Stable isotopic abundances as reflections of ingestion practices

Abstract

The proportions of stable isotopes found in biological tissues (e.g, 13C/ 12C, 15N/ 14N, or 18O/ 16O) are constant only on a macroscopic scale. Sensitive mass spectrometric measurements of the isotope ratio or isotopic abundance for each element show that the tissue (and organism) displays small excursions in these abundances, which are reflections of isotope fractionations that occur in prior stages of the food chain. These excursions can be detected in respiratory CO 2 in urine, and in stool, with changes over time intervals as short as 2 hours or as long as 6–12 months.
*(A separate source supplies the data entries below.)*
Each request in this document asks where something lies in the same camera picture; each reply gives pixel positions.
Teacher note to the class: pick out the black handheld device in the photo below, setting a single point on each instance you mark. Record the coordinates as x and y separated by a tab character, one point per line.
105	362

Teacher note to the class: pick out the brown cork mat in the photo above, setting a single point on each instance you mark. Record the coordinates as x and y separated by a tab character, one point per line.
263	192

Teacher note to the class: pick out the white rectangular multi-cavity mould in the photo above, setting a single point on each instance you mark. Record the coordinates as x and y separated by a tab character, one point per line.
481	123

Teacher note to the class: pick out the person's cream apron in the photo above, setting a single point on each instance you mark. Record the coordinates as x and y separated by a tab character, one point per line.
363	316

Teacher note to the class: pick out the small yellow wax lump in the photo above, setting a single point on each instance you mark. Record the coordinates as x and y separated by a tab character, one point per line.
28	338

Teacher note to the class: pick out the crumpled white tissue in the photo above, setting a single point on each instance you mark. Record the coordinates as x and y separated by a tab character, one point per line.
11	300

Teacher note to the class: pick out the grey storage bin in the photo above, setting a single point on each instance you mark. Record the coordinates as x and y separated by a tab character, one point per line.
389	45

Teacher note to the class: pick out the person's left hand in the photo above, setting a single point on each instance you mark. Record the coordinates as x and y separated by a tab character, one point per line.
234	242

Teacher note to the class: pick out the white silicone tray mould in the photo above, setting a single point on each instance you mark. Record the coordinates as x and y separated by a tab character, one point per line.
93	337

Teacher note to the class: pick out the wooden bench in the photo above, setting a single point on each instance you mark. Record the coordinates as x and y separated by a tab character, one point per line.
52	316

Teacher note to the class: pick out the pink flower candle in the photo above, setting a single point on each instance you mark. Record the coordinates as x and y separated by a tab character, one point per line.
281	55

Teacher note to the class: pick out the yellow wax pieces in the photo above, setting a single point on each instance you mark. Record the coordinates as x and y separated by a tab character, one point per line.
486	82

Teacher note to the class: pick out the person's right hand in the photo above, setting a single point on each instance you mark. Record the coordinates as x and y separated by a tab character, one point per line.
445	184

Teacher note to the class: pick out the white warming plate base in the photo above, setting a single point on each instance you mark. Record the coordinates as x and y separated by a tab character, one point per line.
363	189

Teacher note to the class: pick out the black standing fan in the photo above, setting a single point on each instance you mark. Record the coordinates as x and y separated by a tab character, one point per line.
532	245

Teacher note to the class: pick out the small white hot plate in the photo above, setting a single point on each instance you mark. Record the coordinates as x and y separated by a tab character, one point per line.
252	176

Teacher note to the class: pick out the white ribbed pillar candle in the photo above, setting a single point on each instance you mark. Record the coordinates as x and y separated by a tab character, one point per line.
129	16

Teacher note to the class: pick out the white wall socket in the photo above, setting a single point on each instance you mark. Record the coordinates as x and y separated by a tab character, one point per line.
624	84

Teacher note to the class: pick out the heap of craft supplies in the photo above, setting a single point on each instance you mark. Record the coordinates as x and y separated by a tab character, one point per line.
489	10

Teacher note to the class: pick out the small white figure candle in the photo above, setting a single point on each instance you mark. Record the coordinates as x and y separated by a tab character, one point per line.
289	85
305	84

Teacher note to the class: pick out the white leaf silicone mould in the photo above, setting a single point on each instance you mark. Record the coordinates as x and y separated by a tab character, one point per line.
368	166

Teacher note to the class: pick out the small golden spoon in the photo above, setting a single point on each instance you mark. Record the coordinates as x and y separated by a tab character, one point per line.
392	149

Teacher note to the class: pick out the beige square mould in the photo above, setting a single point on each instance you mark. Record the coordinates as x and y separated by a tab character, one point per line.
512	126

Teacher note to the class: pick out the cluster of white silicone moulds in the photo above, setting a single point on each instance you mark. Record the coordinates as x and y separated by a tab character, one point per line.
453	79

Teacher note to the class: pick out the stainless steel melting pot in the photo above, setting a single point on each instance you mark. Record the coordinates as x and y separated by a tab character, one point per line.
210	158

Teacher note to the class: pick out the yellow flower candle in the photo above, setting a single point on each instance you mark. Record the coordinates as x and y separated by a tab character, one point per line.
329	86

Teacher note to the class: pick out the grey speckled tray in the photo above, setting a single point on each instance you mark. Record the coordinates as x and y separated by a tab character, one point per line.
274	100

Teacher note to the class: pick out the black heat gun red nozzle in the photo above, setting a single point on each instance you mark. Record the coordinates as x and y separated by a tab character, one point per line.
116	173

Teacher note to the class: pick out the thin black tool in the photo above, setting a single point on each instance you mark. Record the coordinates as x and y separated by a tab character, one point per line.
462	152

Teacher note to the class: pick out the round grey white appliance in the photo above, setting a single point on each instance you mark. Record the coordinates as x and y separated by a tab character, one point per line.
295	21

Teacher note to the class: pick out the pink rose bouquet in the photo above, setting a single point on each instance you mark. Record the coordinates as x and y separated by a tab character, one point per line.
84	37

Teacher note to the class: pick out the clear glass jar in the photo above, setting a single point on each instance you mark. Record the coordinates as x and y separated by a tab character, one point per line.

Perturbation of these stable isotopic abundances has been used to demonstrate phenomena as gross as the change in carbon sources of milk proteins when cows are moved from winter silage to summer pastures, or as subtle as the utilization of a single feeding of complex carbohydrates by infants by measuring the isotopic abundance of their respiratory CO 2. The use of marker molecules enriched with 13C, 15N, or 18O thus provides a non-pharmacological, nonradioactive, and under ideal conditions, nonivasive procedure to document the ingestion of single or multiple doses of the pharmacological agent being tested. Such generic markers are potentially suitable for all study populations, regardless of developmental age, reproductive activity, or degree of compliance.